Give the count of lines in the data that include "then", with no other words.
Start of Dataset section
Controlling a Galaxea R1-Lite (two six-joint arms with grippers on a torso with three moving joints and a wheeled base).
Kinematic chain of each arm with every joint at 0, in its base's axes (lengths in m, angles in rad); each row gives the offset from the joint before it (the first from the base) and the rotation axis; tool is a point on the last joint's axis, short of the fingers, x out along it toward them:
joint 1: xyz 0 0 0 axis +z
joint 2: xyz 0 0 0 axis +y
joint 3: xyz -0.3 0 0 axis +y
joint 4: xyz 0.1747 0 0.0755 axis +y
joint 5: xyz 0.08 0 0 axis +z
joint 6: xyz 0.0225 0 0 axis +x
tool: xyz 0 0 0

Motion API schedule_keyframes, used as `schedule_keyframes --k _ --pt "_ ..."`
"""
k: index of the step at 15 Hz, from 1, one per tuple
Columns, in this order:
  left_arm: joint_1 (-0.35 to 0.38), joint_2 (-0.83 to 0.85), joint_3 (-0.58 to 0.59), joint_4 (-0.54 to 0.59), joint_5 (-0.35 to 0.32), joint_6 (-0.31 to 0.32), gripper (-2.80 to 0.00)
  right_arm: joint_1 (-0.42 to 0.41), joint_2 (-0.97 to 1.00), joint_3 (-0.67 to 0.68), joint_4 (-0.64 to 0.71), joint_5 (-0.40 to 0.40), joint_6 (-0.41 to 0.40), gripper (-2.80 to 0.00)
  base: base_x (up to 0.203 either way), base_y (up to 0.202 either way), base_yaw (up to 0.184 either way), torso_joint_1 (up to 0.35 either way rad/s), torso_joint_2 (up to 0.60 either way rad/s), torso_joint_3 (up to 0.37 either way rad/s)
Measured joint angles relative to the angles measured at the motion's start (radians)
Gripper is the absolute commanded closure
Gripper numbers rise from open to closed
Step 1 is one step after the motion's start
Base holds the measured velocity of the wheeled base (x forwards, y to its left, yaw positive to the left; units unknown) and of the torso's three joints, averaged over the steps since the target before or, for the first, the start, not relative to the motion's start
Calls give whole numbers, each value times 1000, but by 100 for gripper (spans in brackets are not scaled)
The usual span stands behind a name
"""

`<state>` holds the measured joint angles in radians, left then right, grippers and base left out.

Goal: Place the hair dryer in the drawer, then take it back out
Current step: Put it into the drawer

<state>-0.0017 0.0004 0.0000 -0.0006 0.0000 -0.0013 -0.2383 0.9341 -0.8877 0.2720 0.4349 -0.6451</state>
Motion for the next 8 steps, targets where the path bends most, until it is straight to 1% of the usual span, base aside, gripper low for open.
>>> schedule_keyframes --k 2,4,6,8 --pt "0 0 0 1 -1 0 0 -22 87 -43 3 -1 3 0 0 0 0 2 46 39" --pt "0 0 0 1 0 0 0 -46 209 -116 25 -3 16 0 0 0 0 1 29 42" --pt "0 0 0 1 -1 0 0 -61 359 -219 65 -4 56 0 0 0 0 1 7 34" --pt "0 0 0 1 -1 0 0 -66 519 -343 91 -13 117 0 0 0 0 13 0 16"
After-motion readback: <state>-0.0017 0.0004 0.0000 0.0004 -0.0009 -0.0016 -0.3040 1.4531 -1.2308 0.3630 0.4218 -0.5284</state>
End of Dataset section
**Answer box**
2